EXERCISE: Beginning at the line containing "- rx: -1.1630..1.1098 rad" in the material below and ending at the line containing "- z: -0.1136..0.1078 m", return each line exactly and add nothing.

INFORMATION SUPPLIED:

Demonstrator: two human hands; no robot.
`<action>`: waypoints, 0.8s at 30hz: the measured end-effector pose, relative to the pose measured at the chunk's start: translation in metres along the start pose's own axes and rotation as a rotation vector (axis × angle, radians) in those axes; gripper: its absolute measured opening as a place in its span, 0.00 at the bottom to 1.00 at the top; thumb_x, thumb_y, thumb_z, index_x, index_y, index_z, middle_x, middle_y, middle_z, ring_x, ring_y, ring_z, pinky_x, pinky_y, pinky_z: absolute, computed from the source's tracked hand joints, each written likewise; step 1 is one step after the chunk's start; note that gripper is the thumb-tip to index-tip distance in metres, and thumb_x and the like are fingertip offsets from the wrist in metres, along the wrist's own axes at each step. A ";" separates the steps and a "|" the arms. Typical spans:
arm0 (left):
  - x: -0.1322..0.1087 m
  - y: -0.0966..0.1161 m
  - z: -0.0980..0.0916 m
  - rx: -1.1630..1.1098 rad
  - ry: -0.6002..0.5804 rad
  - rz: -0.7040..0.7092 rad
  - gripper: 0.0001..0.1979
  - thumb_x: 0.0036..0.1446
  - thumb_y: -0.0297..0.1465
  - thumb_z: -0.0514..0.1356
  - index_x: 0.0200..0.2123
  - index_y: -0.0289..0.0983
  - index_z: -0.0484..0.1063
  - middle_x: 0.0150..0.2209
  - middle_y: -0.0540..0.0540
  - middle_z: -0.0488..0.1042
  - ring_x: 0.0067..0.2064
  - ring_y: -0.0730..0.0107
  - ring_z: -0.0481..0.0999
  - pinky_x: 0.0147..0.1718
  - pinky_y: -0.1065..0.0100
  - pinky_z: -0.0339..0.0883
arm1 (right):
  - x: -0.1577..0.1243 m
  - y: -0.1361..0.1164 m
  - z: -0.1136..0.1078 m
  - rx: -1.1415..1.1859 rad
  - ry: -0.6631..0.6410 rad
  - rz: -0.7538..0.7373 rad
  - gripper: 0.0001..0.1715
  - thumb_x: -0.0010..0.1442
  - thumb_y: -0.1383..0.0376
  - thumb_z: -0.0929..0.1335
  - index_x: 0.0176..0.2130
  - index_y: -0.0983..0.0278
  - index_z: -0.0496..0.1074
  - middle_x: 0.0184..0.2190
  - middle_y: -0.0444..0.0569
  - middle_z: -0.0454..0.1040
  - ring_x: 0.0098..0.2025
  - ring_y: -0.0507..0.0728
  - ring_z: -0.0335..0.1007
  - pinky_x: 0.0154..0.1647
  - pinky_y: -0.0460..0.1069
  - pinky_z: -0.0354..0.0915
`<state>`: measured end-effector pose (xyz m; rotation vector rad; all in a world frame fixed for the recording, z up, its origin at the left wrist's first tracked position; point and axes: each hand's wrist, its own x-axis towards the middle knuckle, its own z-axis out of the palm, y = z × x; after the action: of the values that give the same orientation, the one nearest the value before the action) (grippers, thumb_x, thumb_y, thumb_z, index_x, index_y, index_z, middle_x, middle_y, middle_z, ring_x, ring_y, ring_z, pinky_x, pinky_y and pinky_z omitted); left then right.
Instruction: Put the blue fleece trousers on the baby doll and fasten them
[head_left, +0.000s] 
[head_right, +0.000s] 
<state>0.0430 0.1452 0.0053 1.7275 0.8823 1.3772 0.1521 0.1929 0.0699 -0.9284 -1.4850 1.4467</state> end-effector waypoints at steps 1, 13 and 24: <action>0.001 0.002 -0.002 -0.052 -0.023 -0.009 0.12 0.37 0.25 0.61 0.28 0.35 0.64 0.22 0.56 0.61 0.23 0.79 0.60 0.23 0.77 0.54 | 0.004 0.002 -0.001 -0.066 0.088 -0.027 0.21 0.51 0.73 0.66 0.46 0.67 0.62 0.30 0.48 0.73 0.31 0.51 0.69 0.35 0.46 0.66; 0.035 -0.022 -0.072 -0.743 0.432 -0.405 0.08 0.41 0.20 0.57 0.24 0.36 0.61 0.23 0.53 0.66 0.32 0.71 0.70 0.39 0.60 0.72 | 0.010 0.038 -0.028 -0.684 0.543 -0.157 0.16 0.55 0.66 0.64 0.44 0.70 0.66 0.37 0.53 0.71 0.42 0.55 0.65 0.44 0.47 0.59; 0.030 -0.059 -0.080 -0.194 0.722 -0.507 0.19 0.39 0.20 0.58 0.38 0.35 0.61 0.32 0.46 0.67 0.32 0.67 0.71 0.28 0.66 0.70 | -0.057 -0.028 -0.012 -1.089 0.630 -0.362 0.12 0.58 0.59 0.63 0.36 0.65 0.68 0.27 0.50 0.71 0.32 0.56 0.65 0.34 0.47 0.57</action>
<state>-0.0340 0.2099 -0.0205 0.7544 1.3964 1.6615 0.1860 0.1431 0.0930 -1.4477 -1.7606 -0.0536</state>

YOUR SOLUTION:
  - rx: -1.1630..1.1098 rad
  - ry: -0.6002..0.5804 rad
  - rz: -0.7040..0.7092 rad
  - gripper: 0.0001..0.1979
  - thumb_x: 0.0036..0.1446
  - thumb_y: -0.0297..0.1465
  - thumb_z: -0.0514..0.1356
  - index_x: 0.0200..0.2123
  - index_y: -0.0289..0.0983
  - index_z: -0.0484..0.1063
  - middle_x: 0.0150..0.2209
  - middle_y: -0.0540..0.0540
  - middle_z: -0.0488..0.1042
  - ring_x: 0.0067..0.2064
  - ring_y: -0.0730..0.0107
  - ring_z: -0.0481..0.0999
  - pinky_x: 0.0147..0.1718
  - pinky_y: -0.1065..0.0100
  - pinky_z: -0.0339..0.0883
arm1 (right):
  - x: -0.1577..0.1243 m
  - y: -0.1361..0.1164 m
  - z: -0.1136..0.1078 m

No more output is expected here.